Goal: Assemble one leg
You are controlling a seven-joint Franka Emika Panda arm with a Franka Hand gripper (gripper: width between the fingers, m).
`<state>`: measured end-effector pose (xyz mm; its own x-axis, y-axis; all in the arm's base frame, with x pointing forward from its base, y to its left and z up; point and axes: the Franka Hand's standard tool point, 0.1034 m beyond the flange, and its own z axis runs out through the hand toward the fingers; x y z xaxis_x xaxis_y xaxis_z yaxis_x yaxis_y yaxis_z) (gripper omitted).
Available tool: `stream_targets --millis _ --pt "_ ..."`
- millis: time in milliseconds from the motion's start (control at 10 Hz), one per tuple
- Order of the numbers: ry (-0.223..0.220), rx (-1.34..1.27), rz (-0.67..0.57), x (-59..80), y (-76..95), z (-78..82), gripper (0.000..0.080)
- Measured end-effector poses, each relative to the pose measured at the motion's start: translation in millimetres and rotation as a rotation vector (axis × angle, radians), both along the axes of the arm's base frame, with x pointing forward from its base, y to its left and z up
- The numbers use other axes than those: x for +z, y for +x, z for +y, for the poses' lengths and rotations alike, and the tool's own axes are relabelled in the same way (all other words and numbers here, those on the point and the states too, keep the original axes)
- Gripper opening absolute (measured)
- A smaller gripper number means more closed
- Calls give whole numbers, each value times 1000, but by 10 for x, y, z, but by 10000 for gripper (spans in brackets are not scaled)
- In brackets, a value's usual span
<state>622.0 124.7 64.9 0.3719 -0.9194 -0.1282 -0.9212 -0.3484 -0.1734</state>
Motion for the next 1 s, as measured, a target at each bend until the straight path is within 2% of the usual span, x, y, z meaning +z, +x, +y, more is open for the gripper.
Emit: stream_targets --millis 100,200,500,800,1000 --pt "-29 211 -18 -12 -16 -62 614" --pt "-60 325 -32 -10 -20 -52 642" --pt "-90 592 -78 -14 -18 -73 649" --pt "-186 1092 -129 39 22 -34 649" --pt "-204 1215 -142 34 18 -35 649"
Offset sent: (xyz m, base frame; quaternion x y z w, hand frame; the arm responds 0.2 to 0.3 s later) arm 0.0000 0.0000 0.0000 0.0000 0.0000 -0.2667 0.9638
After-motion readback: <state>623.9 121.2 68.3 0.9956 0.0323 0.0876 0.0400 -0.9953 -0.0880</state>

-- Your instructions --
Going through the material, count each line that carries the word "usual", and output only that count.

-- Completed exercise --
2